Dadurch verbindet Rootknot Reaktionsvermögen mit den für Roguelites typischen Build-Entscheidungen. Daring Deevs beschreibt das System selbst als von Fruit Ninja inspiriert: Statt einfach auf herumfliegende Objekte einzuschlagen, müssen hier jedoch gezielt die richtigen Items ausgewählt und eingefangen werden. Die Entscheidung, welche Gegenstände du aktivierst, hängt von der jeweiligen Situation ab. Items können unterschiedliche Funktionen besitzen und lassen sich zu Kombinationen verbinden. Dadurch geht es nicht nur darum, schnell zu reagieren, sondern gleichzeitig den eigenen Build und die verfügbaren Möglichkeiten im Blick zu behalten.
Gegner sollen das System zusätzlich beeinflussen und mit verschiedenen Fähigkeiten versuchen, den Jongleur aus dem Rhythmus zu bringen.
Neben der Geschicklichkeitskomponente setzt Rootknot auf klassische Roguelite- und Deckbuilding-Systeme. Während der Durchläufe sammelst du neue Items und Relikte, die deinen aktuellen Build verändern können. Das Spiel soll mehrere Gegnertypen und Biome bieten. Zwischen diesen Bereichen kommen zusätzliche Mechaniken zum Einsatz, wodurch sich nicht nur die Umgebungen, sondern auch die Bedingungen während eines Runs verändern können.
Vor dem Betreten eines Dungeons kannst du außerdem eine Wette eingehen. Steam führt dieses System als eine der zentralen Mechaniken auf. Welche Auswirkungen die unterschiedlichen Wetten konkret auf einen Durchlauf haben, wurde bislang allerdings noch nicht im Detail erklärt. Damit verbindet Rootknot mehrere Ebenen: Im Kampf musst du schnell auf die herumfliegenden Gegenstände reagieren, gleichzeitig bestimmen Items und Relikte deinen Build und zwischen den Kämpfen kommen weitere strategische Entscheidungen hinzu.
Nicht jeder Fortschritt geht nach einem Run verloren. Während deiner Reise kannst du Materialien sammeln, die anschließend für den Ausbau deiner Basis beziehungsweise deines Unterschlupfs eingesetzt werden. Dort sollen zusätzliche Funktionen zur Verfügung stehen und neue Möglichkeiten freigeschaltet werden. Daring Deevs verbindet die einzelnen Runs damit mit einer längerfristigen Progression. Auch die verschwundenen Mitglieder der Künstlertruppe spielen dabei eine Rolle. Das übergeordnete Ziel bleibt schließlich, die Gruppe wieder zusammenzubringen und die Reise zur Hochzeit des Königs fortzusetzen. Der Aufbau des Unterschlupfs, neue Gegenstände und Relikte sowie unterschiedliche Biome sollen dafür sorgen, dass sich Rootknot nicht ausschließlich auf die einzelnen Kämpfe konzentriert.

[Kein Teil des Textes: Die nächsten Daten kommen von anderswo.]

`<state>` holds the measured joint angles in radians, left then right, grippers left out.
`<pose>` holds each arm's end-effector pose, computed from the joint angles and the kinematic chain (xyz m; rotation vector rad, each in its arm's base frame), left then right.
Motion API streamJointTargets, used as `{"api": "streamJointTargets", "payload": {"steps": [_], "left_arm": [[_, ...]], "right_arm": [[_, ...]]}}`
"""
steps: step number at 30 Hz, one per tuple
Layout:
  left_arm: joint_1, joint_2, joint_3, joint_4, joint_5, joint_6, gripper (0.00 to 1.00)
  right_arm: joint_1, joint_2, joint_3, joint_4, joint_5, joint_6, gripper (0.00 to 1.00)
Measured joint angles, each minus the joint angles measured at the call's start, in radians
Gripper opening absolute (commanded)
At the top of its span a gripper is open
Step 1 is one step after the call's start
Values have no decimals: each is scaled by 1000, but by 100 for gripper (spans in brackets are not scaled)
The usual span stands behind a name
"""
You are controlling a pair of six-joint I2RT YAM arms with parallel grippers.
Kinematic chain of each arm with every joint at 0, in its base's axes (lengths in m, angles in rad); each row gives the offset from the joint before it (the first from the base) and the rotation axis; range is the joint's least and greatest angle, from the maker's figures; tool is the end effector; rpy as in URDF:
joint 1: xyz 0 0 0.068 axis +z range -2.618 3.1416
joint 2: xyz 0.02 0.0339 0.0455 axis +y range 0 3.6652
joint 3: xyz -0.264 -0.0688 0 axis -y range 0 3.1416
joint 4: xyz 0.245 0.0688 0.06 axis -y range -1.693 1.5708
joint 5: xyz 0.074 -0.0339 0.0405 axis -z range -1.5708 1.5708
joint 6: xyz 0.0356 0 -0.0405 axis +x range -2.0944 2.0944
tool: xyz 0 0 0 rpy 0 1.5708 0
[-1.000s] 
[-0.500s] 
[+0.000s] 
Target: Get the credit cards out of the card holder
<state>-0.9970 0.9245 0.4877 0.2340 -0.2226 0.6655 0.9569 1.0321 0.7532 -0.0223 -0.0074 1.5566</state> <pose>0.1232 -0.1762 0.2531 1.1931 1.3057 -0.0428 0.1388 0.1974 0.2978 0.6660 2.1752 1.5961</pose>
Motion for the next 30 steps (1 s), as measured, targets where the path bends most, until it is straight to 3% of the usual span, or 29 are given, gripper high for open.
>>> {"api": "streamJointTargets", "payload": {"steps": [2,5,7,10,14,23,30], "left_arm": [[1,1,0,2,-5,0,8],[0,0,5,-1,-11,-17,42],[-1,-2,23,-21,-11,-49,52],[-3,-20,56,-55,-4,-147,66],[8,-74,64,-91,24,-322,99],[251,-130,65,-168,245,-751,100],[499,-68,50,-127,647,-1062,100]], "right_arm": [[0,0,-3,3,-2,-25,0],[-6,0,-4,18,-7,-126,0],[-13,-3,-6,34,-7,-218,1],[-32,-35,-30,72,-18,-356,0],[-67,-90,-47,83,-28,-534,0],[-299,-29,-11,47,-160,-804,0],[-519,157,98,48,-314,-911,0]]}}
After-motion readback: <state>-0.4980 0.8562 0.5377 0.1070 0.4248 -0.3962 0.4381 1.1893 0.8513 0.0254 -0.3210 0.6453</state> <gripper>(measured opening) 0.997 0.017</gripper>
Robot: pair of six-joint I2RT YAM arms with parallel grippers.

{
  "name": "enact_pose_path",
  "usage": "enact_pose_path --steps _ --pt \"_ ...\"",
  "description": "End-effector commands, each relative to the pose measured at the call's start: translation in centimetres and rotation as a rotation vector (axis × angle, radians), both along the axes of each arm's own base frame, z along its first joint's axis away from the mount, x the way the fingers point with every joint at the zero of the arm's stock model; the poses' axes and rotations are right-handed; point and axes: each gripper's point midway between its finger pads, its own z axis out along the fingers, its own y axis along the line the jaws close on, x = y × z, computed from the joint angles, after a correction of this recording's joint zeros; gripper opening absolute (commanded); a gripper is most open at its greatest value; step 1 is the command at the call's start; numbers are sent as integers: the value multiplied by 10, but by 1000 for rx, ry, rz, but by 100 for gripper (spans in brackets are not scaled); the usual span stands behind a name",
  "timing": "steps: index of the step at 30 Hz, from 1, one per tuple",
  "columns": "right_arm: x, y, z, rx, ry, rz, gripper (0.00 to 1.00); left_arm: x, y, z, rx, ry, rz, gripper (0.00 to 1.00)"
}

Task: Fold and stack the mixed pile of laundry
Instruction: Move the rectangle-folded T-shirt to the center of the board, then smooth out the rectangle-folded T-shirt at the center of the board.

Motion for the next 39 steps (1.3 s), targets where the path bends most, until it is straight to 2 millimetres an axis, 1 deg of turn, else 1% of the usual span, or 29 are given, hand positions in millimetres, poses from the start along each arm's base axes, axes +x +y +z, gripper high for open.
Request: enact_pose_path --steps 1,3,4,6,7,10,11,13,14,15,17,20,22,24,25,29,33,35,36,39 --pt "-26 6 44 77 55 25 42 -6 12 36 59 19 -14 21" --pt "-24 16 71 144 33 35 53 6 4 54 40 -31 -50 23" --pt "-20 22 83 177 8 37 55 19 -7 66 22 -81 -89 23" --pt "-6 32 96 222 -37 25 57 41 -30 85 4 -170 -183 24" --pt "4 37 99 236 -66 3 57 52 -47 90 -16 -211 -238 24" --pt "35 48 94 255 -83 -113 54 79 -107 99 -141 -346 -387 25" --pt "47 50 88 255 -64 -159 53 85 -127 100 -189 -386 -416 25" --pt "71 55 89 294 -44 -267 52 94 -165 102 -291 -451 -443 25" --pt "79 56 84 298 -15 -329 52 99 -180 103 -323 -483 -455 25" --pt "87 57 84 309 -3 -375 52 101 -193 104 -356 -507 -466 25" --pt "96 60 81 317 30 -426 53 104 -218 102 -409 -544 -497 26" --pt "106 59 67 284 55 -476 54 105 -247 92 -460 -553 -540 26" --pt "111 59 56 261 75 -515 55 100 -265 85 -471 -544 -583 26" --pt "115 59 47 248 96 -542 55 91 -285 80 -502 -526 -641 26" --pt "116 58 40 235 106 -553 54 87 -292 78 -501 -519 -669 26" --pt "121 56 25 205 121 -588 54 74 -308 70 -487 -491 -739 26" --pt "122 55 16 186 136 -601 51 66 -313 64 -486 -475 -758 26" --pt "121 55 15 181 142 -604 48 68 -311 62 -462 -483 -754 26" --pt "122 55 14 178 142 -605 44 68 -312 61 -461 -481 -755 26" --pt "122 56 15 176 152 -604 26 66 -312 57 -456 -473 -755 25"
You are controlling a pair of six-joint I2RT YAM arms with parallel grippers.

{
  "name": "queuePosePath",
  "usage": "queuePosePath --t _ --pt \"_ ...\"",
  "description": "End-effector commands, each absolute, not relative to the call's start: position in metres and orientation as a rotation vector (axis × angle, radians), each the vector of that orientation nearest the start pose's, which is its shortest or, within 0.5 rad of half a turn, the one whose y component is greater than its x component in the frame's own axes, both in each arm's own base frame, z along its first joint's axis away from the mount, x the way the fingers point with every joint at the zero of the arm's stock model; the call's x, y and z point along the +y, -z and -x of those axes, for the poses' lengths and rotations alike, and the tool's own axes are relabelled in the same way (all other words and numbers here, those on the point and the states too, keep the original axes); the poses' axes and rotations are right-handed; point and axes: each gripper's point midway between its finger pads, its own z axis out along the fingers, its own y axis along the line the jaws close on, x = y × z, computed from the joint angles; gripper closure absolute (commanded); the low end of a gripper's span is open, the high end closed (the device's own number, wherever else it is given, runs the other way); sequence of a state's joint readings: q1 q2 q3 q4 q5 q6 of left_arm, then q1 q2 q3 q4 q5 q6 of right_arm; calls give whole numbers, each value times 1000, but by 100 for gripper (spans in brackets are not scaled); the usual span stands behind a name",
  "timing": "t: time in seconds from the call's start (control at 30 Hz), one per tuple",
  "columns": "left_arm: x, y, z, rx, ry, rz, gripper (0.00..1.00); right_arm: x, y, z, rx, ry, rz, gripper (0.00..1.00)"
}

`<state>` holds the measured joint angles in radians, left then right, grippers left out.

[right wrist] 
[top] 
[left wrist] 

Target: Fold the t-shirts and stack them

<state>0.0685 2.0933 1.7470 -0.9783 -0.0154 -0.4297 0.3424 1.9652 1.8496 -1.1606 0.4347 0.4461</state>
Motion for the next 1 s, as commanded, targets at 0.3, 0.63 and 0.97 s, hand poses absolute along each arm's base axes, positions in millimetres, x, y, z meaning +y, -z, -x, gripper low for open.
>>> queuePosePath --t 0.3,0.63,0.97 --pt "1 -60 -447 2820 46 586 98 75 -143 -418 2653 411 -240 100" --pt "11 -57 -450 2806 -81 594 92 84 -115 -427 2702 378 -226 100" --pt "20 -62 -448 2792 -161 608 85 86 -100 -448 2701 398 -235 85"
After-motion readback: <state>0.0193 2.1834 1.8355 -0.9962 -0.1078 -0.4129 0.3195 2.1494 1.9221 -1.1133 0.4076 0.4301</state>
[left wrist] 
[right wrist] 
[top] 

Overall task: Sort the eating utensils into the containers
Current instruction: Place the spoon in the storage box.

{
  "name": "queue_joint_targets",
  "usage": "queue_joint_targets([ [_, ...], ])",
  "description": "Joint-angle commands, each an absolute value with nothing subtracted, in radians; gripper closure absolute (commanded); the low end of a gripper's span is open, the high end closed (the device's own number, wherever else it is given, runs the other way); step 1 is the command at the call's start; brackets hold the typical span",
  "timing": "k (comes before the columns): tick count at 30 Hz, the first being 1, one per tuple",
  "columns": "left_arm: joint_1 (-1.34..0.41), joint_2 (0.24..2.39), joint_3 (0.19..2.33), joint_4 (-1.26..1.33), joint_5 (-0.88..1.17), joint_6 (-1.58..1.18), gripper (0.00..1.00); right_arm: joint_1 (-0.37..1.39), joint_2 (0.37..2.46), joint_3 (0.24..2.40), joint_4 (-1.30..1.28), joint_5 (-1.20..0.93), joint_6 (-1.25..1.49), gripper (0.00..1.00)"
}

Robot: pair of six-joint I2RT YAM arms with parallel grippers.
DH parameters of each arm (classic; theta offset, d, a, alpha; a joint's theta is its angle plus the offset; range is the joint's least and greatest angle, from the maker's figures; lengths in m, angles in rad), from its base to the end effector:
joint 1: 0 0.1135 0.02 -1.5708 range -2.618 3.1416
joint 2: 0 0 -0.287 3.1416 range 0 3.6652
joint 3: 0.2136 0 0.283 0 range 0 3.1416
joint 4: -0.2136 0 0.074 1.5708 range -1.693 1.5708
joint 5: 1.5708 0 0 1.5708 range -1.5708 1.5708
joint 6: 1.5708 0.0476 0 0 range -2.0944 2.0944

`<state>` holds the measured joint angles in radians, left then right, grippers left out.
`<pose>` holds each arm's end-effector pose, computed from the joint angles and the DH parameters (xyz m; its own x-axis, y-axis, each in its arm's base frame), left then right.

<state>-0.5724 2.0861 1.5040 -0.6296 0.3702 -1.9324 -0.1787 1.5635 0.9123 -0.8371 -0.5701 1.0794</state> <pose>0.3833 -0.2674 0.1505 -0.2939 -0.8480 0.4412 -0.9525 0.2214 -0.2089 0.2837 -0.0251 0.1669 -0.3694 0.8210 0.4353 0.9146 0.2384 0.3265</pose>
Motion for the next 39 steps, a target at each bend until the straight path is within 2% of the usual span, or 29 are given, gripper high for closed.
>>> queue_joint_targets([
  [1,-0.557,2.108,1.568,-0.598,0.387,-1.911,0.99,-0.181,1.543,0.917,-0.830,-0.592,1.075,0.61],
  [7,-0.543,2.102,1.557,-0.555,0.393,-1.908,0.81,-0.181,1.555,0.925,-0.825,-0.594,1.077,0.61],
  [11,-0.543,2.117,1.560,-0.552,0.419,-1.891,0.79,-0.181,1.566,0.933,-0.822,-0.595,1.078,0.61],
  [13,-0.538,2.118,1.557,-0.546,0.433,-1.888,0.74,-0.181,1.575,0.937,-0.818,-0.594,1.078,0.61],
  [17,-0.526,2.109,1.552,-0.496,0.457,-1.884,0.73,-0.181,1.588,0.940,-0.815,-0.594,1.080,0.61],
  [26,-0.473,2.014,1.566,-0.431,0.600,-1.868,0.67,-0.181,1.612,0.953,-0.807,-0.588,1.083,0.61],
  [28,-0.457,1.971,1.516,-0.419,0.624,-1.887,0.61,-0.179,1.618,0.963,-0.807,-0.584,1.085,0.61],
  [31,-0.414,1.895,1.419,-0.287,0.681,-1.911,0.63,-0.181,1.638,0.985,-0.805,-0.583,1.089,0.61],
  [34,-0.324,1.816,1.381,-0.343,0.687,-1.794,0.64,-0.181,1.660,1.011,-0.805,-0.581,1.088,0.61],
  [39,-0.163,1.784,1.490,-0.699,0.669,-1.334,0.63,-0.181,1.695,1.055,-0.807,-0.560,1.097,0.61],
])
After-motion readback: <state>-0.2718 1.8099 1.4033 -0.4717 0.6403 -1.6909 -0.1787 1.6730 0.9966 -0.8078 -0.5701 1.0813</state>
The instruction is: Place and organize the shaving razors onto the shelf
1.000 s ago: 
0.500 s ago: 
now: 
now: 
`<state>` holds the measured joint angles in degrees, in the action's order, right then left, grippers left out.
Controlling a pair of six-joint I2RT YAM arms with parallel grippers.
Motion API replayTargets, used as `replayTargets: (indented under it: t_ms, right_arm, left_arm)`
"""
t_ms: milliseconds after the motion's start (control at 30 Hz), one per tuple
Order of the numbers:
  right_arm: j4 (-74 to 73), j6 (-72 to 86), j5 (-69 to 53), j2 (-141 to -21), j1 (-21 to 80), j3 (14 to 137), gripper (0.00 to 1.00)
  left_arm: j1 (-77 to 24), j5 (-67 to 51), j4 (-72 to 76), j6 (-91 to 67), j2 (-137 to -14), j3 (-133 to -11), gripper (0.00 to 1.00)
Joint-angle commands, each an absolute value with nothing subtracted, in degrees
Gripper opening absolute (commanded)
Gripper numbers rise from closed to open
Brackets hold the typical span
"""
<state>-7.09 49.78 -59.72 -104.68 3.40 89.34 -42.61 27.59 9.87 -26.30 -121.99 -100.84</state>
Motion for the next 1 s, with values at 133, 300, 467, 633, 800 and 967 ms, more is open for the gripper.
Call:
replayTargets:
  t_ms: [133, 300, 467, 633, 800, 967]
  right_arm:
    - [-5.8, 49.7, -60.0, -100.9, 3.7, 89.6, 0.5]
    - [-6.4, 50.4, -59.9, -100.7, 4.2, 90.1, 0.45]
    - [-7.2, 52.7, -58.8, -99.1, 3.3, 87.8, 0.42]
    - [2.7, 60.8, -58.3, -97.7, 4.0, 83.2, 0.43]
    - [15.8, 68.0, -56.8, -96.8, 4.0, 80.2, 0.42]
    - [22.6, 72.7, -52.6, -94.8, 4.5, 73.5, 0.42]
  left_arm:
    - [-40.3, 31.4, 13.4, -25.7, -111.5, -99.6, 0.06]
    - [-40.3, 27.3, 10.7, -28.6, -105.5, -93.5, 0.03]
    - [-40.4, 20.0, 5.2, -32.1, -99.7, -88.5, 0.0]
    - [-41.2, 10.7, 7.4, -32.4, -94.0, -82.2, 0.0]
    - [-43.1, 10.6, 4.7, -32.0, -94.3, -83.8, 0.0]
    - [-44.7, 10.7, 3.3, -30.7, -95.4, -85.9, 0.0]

Rootknot ist das erste Spiel von Daring Deevs, einem Indie-Studio aus Köln. Das Team wurde von Yasaman Farazan und Narges Farazan gegründet. Farazan übernimmt als Creative Director unter anderem Aufgaben im Gameplay Programming und Technical Design, während Narges Farazan als Programmer und Producer am Projekt arbeitet.
Mit dem im GamingUp Showcase 2026 gezeigten ersten offiziellen Gameplay-Trailer gibt es nun einen ausführlicheren Einblick darin, wie die Mischung aus Jonglieren, Deckbuilding und Roguelite-Progression in der Praxis funktionieren soll.